You will stop working so hard at getting from point A to point B the way you have in the past, but instead, you will spend more time experiencing yourself in the whole, and your place in it.

Instead of traveling to a goal out there, you will voyage deeper into yourself. Your mother’s grandmother knew how to do this. Your ancestors from long ago knew how to do this. They knew the power of the feminine principle… and because you carry their DNA in your body, this wisdom and this way of being is within you.

Call on it. Call it up. Invite your ancestors in. As the yang based habits and the decaying institutions on our planet begin to crumble, look up. A breeze is stirring. Feel the sun on your wings.”

I deeply appreciate the wisdom of these grandmother leaders. In these recent weeks, I’ve noticed an increasing sense of fear and collapse as well as resilience at times. When these felt sensations arise, they don’t feel like they’re just my own.
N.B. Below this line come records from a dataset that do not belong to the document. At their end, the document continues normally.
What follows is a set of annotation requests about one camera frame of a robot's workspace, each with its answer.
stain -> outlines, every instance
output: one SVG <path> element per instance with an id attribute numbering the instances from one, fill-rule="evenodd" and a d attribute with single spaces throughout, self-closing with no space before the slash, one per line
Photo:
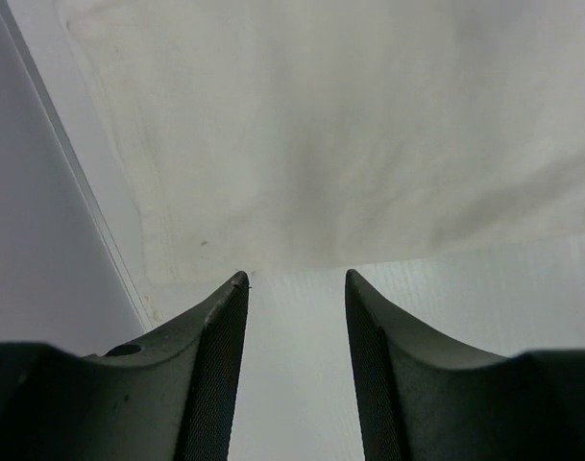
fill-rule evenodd
<path id="1" fill-rule="evenodd" d="M 159 310 L 156 307 L 154 307 L 154 321 L 157 324 L 161 324 L 162 323 L 162 321 L 161 321 L 161 314 L 159 313 Z"/>

stained fabric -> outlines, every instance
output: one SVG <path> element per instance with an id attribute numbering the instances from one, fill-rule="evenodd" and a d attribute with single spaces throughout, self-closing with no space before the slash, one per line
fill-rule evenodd
<path id="1" fill-rule="evenodd" d="M 585 231 L 585 0 L 59 0 L 154 283 Z"/>

gray wall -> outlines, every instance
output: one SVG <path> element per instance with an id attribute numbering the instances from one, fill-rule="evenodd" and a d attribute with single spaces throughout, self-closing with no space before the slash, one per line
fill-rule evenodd
<path id="1" fill-rule="evenodd" d="M 90 353 L 142 331 L 0 14 L 0 341 Z"/>

white fabric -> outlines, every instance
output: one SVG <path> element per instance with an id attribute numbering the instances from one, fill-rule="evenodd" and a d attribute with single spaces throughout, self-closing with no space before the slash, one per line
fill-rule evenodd
<path id="1" fill-rule="evenodd" d="M 585 231 L 585 0 L 60 0 L 153 282 Z"/>

hole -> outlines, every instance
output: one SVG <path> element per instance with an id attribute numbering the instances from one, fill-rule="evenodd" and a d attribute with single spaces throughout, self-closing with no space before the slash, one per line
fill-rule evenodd
<path id="1" fill-rule="evenodd" d="M 142 346 L 137 344 L 122 344 L 116 348 L 111 349 L 105 357 L 120 357 L 122 355 L 132 355 L 133 353 L 139 353 L 142 351 Z"/>

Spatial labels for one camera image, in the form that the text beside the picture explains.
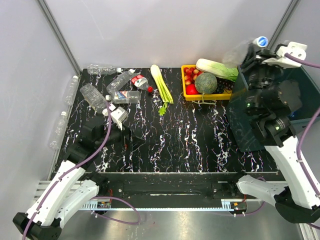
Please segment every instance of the yellow crate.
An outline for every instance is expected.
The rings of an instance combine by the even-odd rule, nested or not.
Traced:
[[[185,85],[185,72],[184,68],[196,68],[196,65],[183,65],[181,67],[181,73],[182,73],[182,86],[183,86],[183,95],[185,97],[185,100],[187,101],[197,101],[202,100],[202,94],[195,94],[195,95],[187,95],[186,93],[186,85]],[[229,100],[231,98],[231,93],[228,93],[226,90],[224,90],[221,94],[205,94],[203,96],[204,100]]]

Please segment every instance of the metal floor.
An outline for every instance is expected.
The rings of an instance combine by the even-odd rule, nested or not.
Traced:
[[[249,202],[249,211],[257,202]],[[136,221],[134,212],[106,213],[123,221]],[[95,218],[78,211],[59,240],[302,240],[298,224],[285,221],[266,204],[255,215],[234,218],[228,212],[140,212],[142,223],[130,226]]]

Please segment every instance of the green melon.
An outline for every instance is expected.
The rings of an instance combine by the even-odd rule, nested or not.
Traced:
[[[201,94],[212,94],[218,86],[217,78],[209,72],[200,74],[194,82],[196,90]]]

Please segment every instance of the plastic bottle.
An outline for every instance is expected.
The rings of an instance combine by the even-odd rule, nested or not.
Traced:
[[[80,88],[84,99],[89,105],[98,113],[102,114],[102,111],[106,108],[106,99],[102,94],[90,83]]]
[[[68,125],[68,116],[65,111],[61,112],[61,115],[54,126],[54,132],[51,134],[51,141],[49,146],[54,150],[59,150],[61,148],[62,141],[65,136],[65,132]]]
[[[119,91],[124,85],[126,85],[130,81],[130,79],[134,77],[134,73],[135,70],[130,69],[129,71],[125,71],[124,73],[120,74],[106,87],[107,92],[113,96],[115,92]]]
[[[114,104],[139,104],[141,95],[139,91],[116,91],[113,95],[106,95],[105,99]]]
[[[111,75],[115,73],[121,73],[121,67],[113,67],[111,65],[101,66],[91,64],[88,66],[88,74],[105,74]]]
[[[249,45],[251,43],[259,48],[265,48],[268,45],[268,38],[260,36],[255,39],[251,38],[249,40],[242,41],[223,56],[222,63],[227,68],[236,68],[241,65],[247,56]]]
[[[72,106],[72,104],[74,104],[78,86],[79,86],[79,78],[78,76],[73,76],[64,97],[64,102],[69,106]]]
[[[152,93],[154,91],[154,88],[149,85],[148,79],[146,79],[144,76],[141,74],[138,76],[135,76],[134,78],[131,79],[131,82],[141,90],[146,90],[149,93]]]

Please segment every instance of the table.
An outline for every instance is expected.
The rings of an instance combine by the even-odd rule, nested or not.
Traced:
[[[265,150],[246,153],[238,150],[226,117],[228,101],[217,100],[214,105],[188,102],[182,94],[181,69],[162,68],[161,72],[174,104],[169,105],[164,116],[159,116],[158,108],[162,106],[162,101],[156,90],[153,95],[141,91],[140,104],[119,105],[129,112],[124,124],[144,139],[145,144],[129,153],[120,144],[105,147],[92,170],[101,173],[278,172],[276,163]],[[144,75],[149,84],[157,89],[149,68],[137,68],[136,73]],[[105,96],[108,94],[107,85],[116,77],[116,74],[90,75],[84,69],[79,89],[91,83]],[[131,83],[123,89],[136,90]],[[82,124],[95,114],[78,91],[55,171]]]

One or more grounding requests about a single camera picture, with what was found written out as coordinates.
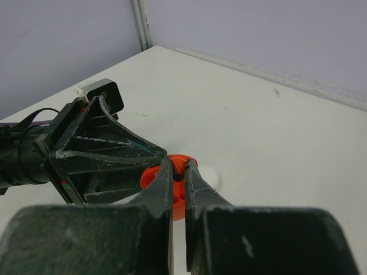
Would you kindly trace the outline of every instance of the purple cable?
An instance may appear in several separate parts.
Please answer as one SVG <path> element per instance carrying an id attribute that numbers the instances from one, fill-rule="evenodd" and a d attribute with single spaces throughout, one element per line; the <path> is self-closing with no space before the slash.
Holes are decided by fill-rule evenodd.
<path id="1" fill-rule="evenodd" d="M 48 125 L 52 122 L 52 120 L 41 120 L 41 121 L 33 121 L 30 125 Z M 13 127 L 17 125 L 19 122 L 0 122 L 1 126 L 9 126 Z"/>

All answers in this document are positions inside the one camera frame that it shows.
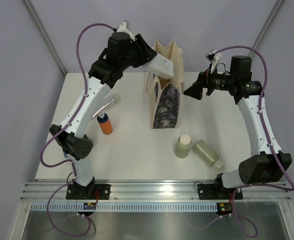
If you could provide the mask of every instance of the brown paper bag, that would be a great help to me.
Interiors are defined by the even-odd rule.
[[[177,129],[179,106],[184,91],[183,52],[178,48],[175,40],[163,46],[156,39],[153,49],[173,62],[174,76],[170,79],[162,79],[147,72],[146,91],[150,98],[149,125],[151,129]]]

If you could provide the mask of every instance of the bottle cap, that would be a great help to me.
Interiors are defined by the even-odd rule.
[[[212,165],[212,167],[215,170],[219,170],[223,165],[224,165],[224,162],[221,159],[218,159],[217,161],[214,162],[214,164]]]
[[[100,117],[101,119],[102,119],[104,116],[105,116],[104,111],[100,111],[100,112],[98,113],[98,117]]]
[[[188,135],[182,135],[180,138],[179,138],[179,142],[181,143],[181,145],[188,145],[191,143],[191,137],[188,136]]]

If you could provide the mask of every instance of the gray floor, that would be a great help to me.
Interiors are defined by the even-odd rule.
[[[237,203],[237,212],[250,218],[258,228],[259,240],[289,239],[277,203]],[[88,227],[79,217],[62,219],[74,213],[52,212],[58,227],[71,234],[80,234]],[[95,240],[242,240],[247,238],[237,226],[235,218],[218,220],[205,230],[197,227],[207,225],[217,215],[212,212],[95,212],[90,218],[95,223],[88,235],[80,239]],[[254,229],[243,222],[250,234]],[[52,229],[46,212],[32,211],[26,224],[23,240],[67,240]]]

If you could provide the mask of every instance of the white table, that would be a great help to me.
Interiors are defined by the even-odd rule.
[[[121,101],[106,111],[113,132],[104,135],[96,119],[86,134],[93,141],[89,155],[91,170],[100,180],[212,180],[219,173],[238,168],[250,157],[250,143],[245,122],[228,92],[214,91],[201,101],[183,96],[180,103],[179,129],[150,129],[149,97],[145,93],[144,72],[124,73],[112,91]],[[198,72],[185,72],[187,89]],[[52,123],[68,115],[84,87],[81,73],[65,78]],[[193,151],[185,159],[174,154],[177,138],[188,134],[194,143],[203,139],[221,157],[224,167],[215,171]],[[48,164],[62,161],[61,147],[53,142],[44,154]],[[70,163],[46,168],[39,164],[36,179],[65,179],[72,171]]]

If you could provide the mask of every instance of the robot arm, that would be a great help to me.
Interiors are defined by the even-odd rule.
[[[207,88],[207,96],[210,96],[214,90],[229,91],[244,118],[251,148],[251,157],[241,162],[238,169],[219,174],[216,178],[217,182],[220,182],[223,188],[236,188],[244,184],[278,182],[283,173],[268,146],[260,119],[258,106],[262,85],[259,81],[251,81],[251,58],[248,56],[233,56],[230,74],[221,74],[216,69],[220,56],[210,58],[212,53],[214,51],[210,51],[206,56],[211,61],[209,68],[205,72],[199,73],[197,81],[183,94],[201,100],[203,88]],[[264,97],[261,102],[264,121],[272,139],[274,150],[282,166],[287,170],[292,163],[291,155],[283,153],[278,145],[267,117]]]
[[[60,125],[53,124],[50,127],[50,133],[55,135],[63,126],[69,125],[56,141],[67,157],[73,160],[77,172],[76,183],[79,186],[87,187],[90,183],[95,183],[87,158],[93,148],[93,142],[86,136],[86,128],[93,115],[101,108],[101,101],[123,77],[124,70],[131,66],[134,68],[143,66],[165,79],[174,76],[173,62],[157,54],[140,34],[134,37],[128,30],[128,22],[124,21],[108,39],[107,48],[92,64],[88,72],[86,98],[76,117],[70,122],[83,99],[85,90]]]
They feel collective and intergenerational and like they can offer wisdom about how to take care and how to be with what is if I can allow them to be present and listen.

I notice myself inviting my ancestors in, knowing that they can be a source of support, knowing that they have loving wisdom to offer, and feeling significant solace in that and also acknowledging the conditioning and trauma passed through my ancestral lineage that I can offer up for healing right alongside my own wounds that need healing. I feel gratitude to be able to be with the multiplicities of experiences and medicines that are a part of my lineage.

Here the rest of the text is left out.